O SNS comigo
Uma crónica que ilustra o estado do SNS, contada por quem assistiu a tudo na primeira fila, e que foi passada entre Abrantes e Santarém.
Há uns dias atrás, o meu pai com 86 anos caiu da cama e fracturou o fémur. Salvaguardado o sofrimento do próprio e da família, nada de mais: igual a tantas histórias de velhotes que caem e “partem uma perna”. Histórias comuns, mas tristes e dramáticas, pronunciadoras, muitas vezes e em vetustas idades, do ocaso da vida.
O que se passou a partir da queda é que ilustra, asperamente, o estado do SNS. Portanto, esta narrativa não me foi contada por ninguém, nem resulta do “diz-que-disse”. Assisti a tudo na primeira fila.
Na alvorada de uma quinta-feira, tive então de chamar o 112 para acudir ao meu pai. Os bombeiros chegaram céleres e foram extremamente eficazes e atenciosos. Não se limitaram a ser profissionais, foram também humanos.
Após terem colocado o meu pai na ambulância, não sabiam para onde o transportar. Ah, é verdade, estávamos em plena cidade de Santarém. Um dos bombeiros informou-me então que tinha recebido ordens para levar o meu pai para o hospital de Abrantes. “Mas porquê?”, perguntei eu. Respondeu-me que lhe tinham explicado que de momento não existia urgência de ortopedia em Santarém. Bom, lá fui atrás da ambulância para Abrantes.
Em Abrantes fizeram-se todos os exames médicos necessários e o diagnóstico foi a tal fractura com necessidade de cirurgia. Quando ao início da tarde me preparava para regressar a Santarém, para depois voltar a Abrantes com roupa e o “necessaire” de higiene do meu pai, uma funcionária comunicou-me que o meu pai, afinal, ia retornar a Santarém. Perante a minha cara de espanto – em bom português “cara de c…” -, questionou se eu não estava satisfeito de levar o meu pai para Santarém.
Respondi, esforçando-me para ser delicado, que já não estava a perceber nada. Esclareceu-me que o meu pai iria ser operado em Santarém e não em Abrantes.
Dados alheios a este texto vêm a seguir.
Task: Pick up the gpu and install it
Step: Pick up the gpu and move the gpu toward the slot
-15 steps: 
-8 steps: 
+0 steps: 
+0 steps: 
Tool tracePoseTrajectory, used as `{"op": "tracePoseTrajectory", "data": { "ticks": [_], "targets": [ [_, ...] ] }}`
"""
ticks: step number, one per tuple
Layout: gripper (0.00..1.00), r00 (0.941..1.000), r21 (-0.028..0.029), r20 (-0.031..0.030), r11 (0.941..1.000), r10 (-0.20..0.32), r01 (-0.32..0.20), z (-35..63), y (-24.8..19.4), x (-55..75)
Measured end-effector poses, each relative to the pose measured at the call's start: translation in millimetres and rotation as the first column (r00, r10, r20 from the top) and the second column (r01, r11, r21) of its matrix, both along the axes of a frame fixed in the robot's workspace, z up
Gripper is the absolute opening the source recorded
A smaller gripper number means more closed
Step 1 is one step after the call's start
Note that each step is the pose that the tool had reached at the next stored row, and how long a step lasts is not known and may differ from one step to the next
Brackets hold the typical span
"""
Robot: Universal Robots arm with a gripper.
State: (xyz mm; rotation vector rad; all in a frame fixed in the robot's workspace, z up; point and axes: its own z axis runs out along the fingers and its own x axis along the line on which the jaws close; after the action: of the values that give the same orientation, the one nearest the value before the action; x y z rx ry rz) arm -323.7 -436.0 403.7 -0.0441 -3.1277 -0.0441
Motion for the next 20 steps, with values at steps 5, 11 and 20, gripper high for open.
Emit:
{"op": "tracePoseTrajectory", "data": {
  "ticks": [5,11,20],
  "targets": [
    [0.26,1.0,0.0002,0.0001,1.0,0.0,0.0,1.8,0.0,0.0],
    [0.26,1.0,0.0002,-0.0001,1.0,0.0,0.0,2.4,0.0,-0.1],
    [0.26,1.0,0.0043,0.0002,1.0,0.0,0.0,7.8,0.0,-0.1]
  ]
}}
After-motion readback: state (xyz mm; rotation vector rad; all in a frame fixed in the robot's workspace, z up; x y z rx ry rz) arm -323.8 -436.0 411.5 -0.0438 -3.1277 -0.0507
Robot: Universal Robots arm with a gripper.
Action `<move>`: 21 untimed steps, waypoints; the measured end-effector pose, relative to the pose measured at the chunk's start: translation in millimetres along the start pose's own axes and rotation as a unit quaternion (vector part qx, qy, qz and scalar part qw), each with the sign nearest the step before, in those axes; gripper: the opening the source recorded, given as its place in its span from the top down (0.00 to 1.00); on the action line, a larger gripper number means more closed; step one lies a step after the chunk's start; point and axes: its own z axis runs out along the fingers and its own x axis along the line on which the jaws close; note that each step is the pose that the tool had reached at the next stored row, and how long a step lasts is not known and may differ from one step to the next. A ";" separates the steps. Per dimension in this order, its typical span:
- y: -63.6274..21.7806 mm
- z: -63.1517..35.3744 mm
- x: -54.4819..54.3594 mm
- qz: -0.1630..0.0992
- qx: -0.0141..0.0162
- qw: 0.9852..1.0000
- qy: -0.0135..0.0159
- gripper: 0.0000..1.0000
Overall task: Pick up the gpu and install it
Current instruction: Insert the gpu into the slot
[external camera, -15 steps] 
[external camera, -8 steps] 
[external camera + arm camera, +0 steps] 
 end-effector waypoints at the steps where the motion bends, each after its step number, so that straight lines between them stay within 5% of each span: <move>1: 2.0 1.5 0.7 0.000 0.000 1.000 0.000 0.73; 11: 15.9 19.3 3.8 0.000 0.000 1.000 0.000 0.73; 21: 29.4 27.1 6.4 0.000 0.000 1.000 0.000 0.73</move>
Mas então, porque raio é que foi para Abrantes?!? Encolheu os ombros com um sorriso.
Chegado a Santarém, o meu pai teve de repetir todos os exames que já tinha feito em Abrantes, porque os médicos de Santarém não conseguiram aceder ao sistema informático de Abrantes…
No final dessa quinta-feira, o meu irmão e eu fomos informados que o meu pai iria então ser sujeito a cirurgia…na quinta-feira da semana seguinte! Incrível! Como!? Pode repetir? Sim, sim, dentro de oito dias.
Que alternativa tínhamos? Aguentar com um falso sorriso nos lábios, mas com a alma despedaçada.
Entretanto, nesses dias no hospital, o meu pai contraiu uma pneumonia e receou-se que já não poderia ser operado. Por milagre e boa vontade de muitos no hospital, a cirurgia do meu pai aconteceu, não na quinta-feira seguinte, mas sim na terça-feira seguinte. Cinco dias depois da queda.
Percebi nesses dias que o hospital não possuía resguardos para as camas. Quando lhe retiraram a algália, o meu pai urinou-se todo, cama, pijama, lençóis e tudo. Teve mais de 50 minutos à espera de ser mudado. Foi quando o mudaram que uma enfermeira me informou da inexistência de resguardos em todo o hospital. Miséria…
O meu pai saiu numa quinta-feira directamente para uma clínica de recuperação. As diferenças são abissais, entre um hospital do SNS e o local onde se encontra neste momento. Para nossa desgraça e de todos aqueles que não têm hoje alternativa ao SNS. Nada tenho contra os trabalhadores do hospital, os quais, individualmente, sempre foram atenciosos e profissionais para com o meu pai.
Mas no global, só descansei mesmo quando o meu pai saiu do hospital. Ou se transforma o SNS num sistema nacional de saúde, ou a degradação continua. O problema não é dinheiro, mas sim o dogmatismo existente.